Israelis and Palestinians may someday make peace. But the assumption should be that it won’t happen soon — perhaps not in our lifetimes.

How often have we seen this movie? Palestinian atrocity, Israeli reaction escalating into overreaction, rocket attacks aimed at civilian targets in Israel, airstrikes targeting Palestinian leadership and infrastructure in Gaza, heartbreaking pictures of mangled young bodies on the beach. Palestinians say: We will never forgive the Israelis for killing our children. Israelis say: We will never forgive the Palestinians for forcing us to kill their children.

I applaud President Obama and Secretary of State John Kerry for diving in and trying to forge a peace deal, if only because history suggests that anything is better than leaving the parties to their own devices.
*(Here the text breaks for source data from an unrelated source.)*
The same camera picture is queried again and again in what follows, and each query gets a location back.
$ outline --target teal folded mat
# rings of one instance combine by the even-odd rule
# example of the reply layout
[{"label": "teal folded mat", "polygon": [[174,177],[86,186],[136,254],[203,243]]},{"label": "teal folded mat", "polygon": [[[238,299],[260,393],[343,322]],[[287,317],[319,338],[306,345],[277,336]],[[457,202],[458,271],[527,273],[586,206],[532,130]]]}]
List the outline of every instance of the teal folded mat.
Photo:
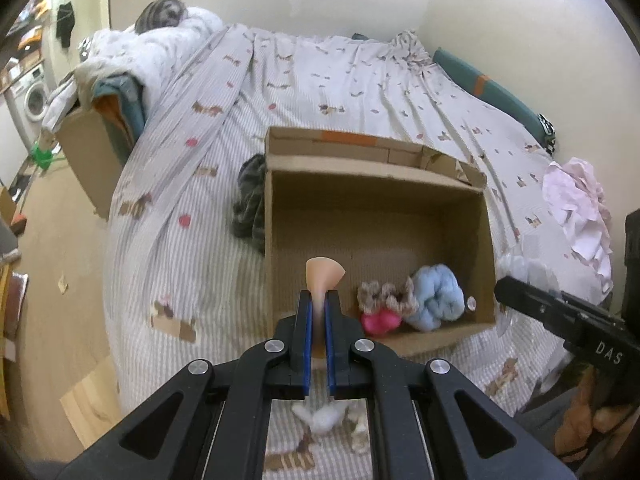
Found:
[{"label": "teal folded mat", "polygon": [[516,119],[540,146],[553,154],[556,136],[553,126],[543,116],[535,113],[507,89],[452,53],[439,48],[433,55],[433,60],[460,88]]}]

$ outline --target bed
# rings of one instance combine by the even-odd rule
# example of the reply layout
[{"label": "bed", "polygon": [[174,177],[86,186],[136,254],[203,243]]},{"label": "bed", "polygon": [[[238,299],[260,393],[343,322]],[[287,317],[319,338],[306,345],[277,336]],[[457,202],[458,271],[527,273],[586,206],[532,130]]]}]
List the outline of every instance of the bed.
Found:
[{"label": "bed", "polygon": [[[593,269],[572,257],[542,198],[549,156],[520,123],[457,86],[412,32],[382,42],[224,26],[166,81],[113,194],[104,314],[125,413],[189,361],[232,360],[270,336],[264,258],[232,236],[231,221],[239,168],[264,150],[273,125],[424,143],[475,164],[488,178],[496,258],[529,236],[562,290],[602,300]],[[142,205],[133,213],[132,204]],[[194,328],[194,342],[151,327],[158,303]],[[487,330],[414,358],[446,358],[482,390],[517,359],[517,373],[492,395],[513,415],[560,348],[540,323],[513,314],[501,336]],[[323,385],[316,372],[312,409],[327,402]],[[275,402],[267,454],[295,450],[304,432],[290,403]],[[371,476],[346,424],[310,450],[312,466],[283,465],[265,478]]]}]

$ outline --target pink cloth
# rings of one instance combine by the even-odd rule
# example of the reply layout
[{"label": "pink cloth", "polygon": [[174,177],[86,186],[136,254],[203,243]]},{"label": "pink cloth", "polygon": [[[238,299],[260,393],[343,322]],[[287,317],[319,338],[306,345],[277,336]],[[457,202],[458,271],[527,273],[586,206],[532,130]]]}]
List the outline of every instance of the pink cloth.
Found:
[{"label": "pink cloth", "polygon": [[551,214],[564,229],[574,254],[593,267],[602,293],[613,288],[611,280],[611,213],[593,166],[572,157],[564,166],[552,162],[542,180],[542,196]]}]

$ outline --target metal screw
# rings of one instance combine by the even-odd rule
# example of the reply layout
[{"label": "metal screw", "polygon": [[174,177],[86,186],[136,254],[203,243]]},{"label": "metal screw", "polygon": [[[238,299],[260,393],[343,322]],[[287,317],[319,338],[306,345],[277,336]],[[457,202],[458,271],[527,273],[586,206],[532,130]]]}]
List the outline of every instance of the metal screw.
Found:
[{"label": "metal screw", "polygon": [[204,372],[209,370],[209,363],[202,359],[198,359],[196,361],[191,361],[188,369],[193,375],[202,375]]},{"label": "metal screw", "polygon": [[276,353],[282,352],[284,350],[284,343],[282,341],[280,341],[279,339],[269,339],[264,344],[264,349],[267,352],[272,352],[272,353],[276,354]]},{"label": "metal screw", "polygon": [[431,371],[435,374],[446,374],[451,370],[451,365],[444,359],[434,359],[429,365]]},{"label": "metal screw", "polygon": [[356,347],[356,350],[359,352],[371,352],[375,345],[373,344],[373,341],[369,339],[358,339],[354,343],[354,346]]}]

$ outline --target patterned bed sheet
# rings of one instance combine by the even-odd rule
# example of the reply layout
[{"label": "patterned bed sheet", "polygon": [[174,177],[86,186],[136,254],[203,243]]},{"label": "patterned bed sheet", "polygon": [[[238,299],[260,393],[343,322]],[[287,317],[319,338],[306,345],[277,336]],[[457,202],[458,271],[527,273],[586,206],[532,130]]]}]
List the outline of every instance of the patterned bed sheet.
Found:
[{"label": "patterned bed sheet", "polygon": [[[521,124],[453,83],[415,35],[383,43],[233,25],[169,86],[113,196],[104,313],[124,412],[190,360],[235,359],[270,335],[264,258],[230,226],[240,165],[263,151],[271,125],[421,142],[477,164],[488,177],[495,256],[535,234],[562,290],[602,299],[593,269],[572,257],[542,198],[548,155]],[[154,330],[155,304],[191,327],[194,342]],[[483,390],[510,364],[511,380],[490,391],[513,414],[560,345],[540,323],[516,315],[502,337],[487,330],[418,359],[447,358]],[[326,402],[323,385],[315,374],[313,408]],[[265,478],[370,478],[370,457],[351,451],[346,423],[310,444],[311,459],[296,461],[289,455],[304,431],[289,403],[274,403],[267,453],[282,467]]]}]
But the obvious two-state solution seems an ever more distant dream.

Hamas cannot be bombed out of existence. Its leaders — and if some are killed by Israeli missiles, others will take their place — have no interest in recognizing the state of Israel and living side by side in peace. The government of Israeli Prime Minister Benjamin Netanyahu, meanwhile, continues expanding settlements into West Bank territory that would have to be part of any viable Palestinian state. And the Palestinian Authority could never win the battle for popular support against Hamas if its leader, Mahmoud Abbas, accepted any deal that Israel is prepared to offer.

I am not arguing that rocket attacks are equivalent to settlements. I am not arguing that four Israeli lives — three murdered teenagers and one civilian — are equivalent to more than 200 Palestinian lives, including those of four children who died by the sea.

I am simply stating the obvious: Nobody really wants to make peace.

Israel presently feels fairly safe — in relative terms — from the threat of a new intifada. The wall that now cordons off much of the West Bank provides effective protection against would-be suicide bombers. And the Iron Dome system of missile defense is a shield — though not foolproof — against the rockets Hamas fires from Gaza.

I would suggest that this feeling of security is illusory, at least in the long run — and demographic trends back me up. About 8 million people live in Israel proper, including about 1.7 million Arabs. There are roughly 4.4 million Palestinians living in the West Bank and Gaza. Given current trends, there will come a day when the Arabs in Israel and the territories outnumber the Jews.

In other words, the passage of time is imposing a one-state solution. How, then, will Israel retain its identity as a Jewish state? How can a democracy govern so many people who do not have full rights of citizenship — and remain a true democracy?

If I were Israeli, I’d probably answer those questions by saying that this is not our doing, that we want nothing more than to live in peace. But Palestinians, too, have a right to feel that they are in a situation not of their own making. The vast majority of people on both sides are too young to remember the events of 1948, when Israel was founded. Many are too young to remember 1967, when Israel occupied the West Bank and Gaza. They know only the echoes of those wars, reverberations that never seem to fade.

I wish I could be more optimistic. I continue to believe that the United States can play a constructive role by encouraging dialogue between Netanyahu and Abbas. Even if the talks go nowhere, Winston Churchill was right: “To jaw-jaw is always better than to war-war.”

But I also believe that realistic U.S. policy in the Middle East should assume that the Israeli-Palestinian conflict will continue indefinitely, punctuated by spasms of active warfare.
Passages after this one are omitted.